Please give back word for word the lines of the material below between the line containing "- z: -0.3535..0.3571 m" and the line containing "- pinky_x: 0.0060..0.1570", inclusive.

◇ ◇ ◇ ◇ ◇

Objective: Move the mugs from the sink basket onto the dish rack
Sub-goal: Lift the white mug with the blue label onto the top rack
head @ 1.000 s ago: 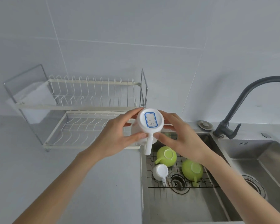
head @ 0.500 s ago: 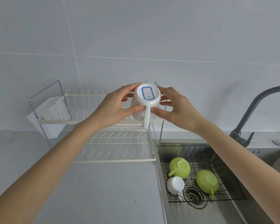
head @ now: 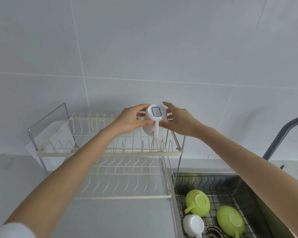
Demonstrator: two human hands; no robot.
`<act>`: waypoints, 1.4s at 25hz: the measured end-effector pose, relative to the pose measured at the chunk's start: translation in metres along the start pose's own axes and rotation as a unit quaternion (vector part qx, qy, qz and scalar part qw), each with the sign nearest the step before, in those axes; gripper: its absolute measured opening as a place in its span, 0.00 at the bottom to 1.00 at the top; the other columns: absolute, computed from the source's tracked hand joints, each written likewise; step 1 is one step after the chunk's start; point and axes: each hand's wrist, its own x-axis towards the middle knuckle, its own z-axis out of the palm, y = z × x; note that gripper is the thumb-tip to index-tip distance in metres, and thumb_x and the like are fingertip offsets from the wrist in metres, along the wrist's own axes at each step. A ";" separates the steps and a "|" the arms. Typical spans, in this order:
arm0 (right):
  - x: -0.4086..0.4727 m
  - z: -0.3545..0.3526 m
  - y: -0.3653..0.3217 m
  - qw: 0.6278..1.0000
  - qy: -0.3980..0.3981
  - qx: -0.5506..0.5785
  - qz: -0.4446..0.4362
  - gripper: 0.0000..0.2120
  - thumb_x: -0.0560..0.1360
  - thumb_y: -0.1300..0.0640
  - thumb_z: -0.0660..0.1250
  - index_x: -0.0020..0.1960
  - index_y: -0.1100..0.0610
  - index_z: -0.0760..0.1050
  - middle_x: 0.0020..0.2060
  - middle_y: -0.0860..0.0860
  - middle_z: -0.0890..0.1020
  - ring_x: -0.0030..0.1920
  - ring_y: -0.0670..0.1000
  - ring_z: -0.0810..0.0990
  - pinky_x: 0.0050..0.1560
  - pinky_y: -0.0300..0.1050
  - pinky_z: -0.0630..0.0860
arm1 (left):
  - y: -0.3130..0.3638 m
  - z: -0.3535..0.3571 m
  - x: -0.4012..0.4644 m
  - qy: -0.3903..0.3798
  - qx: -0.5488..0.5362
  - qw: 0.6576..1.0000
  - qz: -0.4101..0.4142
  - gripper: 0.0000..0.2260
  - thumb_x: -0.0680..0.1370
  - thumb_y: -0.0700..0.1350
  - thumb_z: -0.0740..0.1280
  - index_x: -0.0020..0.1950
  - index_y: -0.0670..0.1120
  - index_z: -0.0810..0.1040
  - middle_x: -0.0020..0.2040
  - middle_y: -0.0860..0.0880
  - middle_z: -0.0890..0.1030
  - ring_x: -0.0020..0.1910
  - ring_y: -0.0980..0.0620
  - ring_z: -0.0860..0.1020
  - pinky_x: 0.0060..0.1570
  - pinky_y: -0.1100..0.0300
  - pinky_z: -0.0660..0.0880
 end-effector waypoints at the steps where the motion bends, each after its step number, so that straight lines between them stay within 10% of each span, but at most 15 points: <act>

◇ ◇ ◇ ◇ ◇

• RESULT FOR THIS TASK
  - z: -0.3535..0.3571 m
  - x: -0.4012..0.4644 m
  - qy: -0.3903..0.3798
  - qx: -0.5488..0.5362
  - qw: 0.6576..1.0000
  - qz: -0.4101..0.4142
  - gripper: 0.0000..0.2260
  - thumb_x: -0.0680..0.1370
  - thumb_y: -0.0700..0.1350
  - thumb_z: -0.0740..0.1280
  - index_x: -0.0020..0.1950
  - index_y: -0.0670..0.1120
  - index_z: -0.0810..0.1040
  - middle_x: -0.0020..0.2040
  - middle_y: -0.0860..0.0880
  - middle_z: -0.0890..0.1030
  - ring_x: -0.0020..0.1910
  - ring_y: -0.0980..0.0620
  - ring_z: -0.0860..0.1020
  - pinky_x: 0.0060..0.1570

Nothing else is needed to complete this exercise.